Os problemas enfrentados sempre que chove pelos usuários do Aeroporto de Londrina não têm data para ser resolvidos. Ontem representantes da superintendência regional sul e da superintedência local da Empresa Brasileira de Infra-Estrutura Aeroportuária (Infraero) reuniram-se com os secretários municipais de Obras, Aloysio Crescentini, e de Gestão Pública, Jacks Dias, para retomar as discussões sobre a instalação do ILS (Instrument Landing System) equipamento de apoio a aterrissagens em condições climáticas adversas. Nenhum dos participantes, porém, falou em prazos.

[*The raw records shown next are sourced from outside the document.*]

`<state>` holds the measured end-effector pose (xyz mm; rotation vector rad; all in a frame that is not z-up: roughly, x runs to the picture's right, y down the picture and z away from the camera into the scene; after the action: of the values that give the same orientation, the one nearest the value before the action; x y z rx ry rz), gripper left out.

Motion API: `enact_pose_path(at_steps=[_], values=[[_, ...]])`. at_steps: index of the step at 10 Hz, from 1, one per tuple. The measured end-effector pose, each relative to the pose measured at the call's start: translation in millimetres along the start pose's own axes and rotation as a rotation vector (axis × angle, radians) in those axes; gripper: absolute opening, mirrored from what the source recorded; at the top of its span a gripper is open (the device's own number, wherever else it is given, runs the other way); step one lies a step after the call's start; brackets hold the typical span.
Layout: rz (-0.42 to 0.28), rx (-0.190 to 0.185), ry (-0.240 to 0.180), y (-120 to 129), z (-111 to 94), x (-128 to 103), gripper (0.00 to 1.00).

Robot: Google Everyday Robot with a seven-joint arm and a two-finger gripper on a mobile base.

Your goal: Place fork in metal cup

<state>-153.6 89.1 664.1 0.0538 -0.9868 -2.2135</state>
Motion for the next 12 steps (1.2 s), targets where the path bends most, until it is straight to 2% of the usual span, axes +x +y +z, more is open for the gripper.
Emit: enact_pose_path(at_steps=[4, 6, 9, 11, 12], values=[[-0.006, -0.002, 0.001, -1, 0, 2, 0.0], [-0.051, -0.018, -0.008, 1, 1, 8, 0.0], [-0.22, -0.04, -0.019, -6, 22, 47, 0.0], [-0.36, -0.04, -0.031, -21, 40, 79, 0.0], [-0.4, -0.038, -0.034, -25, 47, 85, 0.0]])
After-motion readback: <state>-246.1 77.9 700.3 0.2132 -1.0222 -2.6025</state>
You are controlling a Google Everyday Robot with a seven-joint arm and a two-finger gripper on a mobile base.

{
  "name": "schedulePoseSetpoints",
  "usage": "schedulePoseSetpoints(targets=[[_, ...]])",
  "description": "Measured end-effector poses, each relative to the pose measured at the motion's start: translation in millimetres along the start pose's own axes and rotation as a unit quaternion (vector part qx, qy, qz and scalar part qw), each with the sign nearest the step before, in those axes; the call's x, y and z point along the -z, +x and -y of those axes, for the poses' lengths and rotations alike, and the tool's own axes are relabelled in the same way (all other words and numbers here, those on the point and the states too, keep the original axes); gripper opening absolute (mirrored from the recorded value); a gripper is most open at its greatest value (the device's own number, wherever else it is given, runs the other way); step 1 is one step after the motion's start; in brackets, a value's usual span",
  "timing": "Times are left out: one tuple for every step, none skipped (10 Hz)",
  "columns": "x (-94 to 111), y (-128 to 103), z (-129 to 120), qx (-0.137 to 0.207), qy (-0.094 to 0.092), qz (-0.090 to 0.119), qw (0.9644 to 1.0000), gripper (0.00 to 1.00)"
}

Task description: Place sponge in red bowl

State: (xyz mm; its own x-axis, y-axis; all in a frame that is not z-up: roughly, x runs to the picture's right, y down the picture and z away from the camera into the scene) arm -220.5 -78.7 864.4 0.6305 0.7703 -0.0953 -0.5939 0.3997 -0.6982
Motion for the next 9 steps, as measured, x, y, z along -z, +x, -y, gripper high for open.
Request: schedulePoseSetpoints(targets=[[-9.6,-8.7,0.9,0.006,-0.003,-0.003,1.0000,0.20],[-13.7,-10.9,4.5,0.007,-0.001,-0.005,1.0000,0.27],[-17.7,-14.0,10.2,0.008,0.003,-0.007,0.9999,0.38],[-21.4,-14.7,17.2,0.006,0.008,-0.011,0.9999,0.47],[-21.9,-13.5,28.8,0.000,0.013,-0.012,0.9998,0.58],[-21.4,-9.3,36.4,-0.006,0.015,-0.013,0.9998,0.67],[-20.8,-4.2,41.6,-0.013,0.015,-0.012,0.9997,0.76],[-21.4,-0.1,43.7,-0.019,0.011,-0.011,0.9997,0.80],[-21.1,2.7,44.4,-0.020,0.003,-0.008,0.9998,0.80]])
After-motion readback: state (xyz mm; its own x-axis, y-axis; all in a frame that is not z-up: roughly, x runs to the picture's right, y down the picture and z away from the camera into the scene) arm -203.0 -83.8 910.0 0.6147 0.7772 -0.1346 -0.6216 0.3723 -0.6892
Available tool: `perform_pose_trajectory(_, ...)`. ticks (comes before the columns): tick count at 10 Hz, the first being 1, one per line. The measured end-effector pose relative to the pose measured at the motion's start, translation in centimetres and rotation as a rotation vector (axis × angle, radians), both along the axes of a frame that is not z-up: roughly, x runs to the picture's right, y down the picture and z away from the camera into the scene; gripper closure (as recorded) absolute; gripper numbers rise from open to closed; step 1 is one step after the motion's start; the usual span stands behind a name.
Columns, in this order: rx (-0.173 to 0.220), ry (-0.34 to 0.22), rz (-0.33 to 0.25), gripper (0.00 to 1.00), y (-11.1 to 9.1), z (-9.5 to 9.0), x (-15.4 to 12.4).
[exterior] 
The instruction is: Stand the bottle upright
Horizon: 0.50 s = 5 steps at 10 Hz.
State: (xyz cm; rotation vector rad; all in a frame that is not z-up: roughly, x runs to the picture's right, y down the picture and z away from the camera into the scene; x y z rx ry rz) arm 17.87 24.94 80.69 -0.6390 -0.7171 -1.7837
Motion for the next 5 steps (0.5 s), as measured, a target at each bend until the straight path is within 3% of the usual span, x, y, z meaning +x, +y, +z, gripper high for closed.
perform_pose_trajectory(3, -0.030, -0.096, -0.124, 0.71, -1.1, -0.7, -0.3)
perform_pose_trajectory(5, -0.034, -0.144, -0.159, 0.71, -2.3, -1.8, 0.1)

''Só podemos dizer que estamos trabalhando para que o ILS seja instalado o mais rápido possível, e que isso deverá acontecer dentro desta nova gestão do prefeito Nedson'', disse Crescentini. O secretário informou ainda que a reunião teve o objetivo de discutir questões técnicas, como a presença de obstáculos na faixa de pista e tráfego de caminhões no mesmo nível da pista.
De acordo com Crescentini, para fazer todas as adequações necessárias à instalação do equipamento, são necessárias 94 desapropriações de áreas distintas. Destas 57 já foram adquiridas pelo município, restando 37 para ser desapropriadas. O problema maior, voltou a afirmar, é a área que faz parte do Complexo Industrial Carambeí. Como foi doada no passado pelo próprio município, ela não pode ser readquirida pela prefeitura. ''Estamos discutindo a possibilidade de outro órgão efetuar a compra do imóvel e vendê-lo para o município'', informou.
Segundo a superintendente da Infraero em Londrina, Rosemayre Malhorquim Ferreira, a empresa vai aguardar, agora, que o município envie a Brasília um relatório detalhado sobre a situação de todas as áreas previstas no projeto de instalação do ILS. A reunião de ontem coincidiu com o terceiro dia de problemas com pousos e decolagens no aeroporto ocasionados pelo mau tempo. Levantamento da Infraero mostra que, só em 2004, o ILS teria tornado possível 79,36% das aproximações suspensas por problemas climáticos.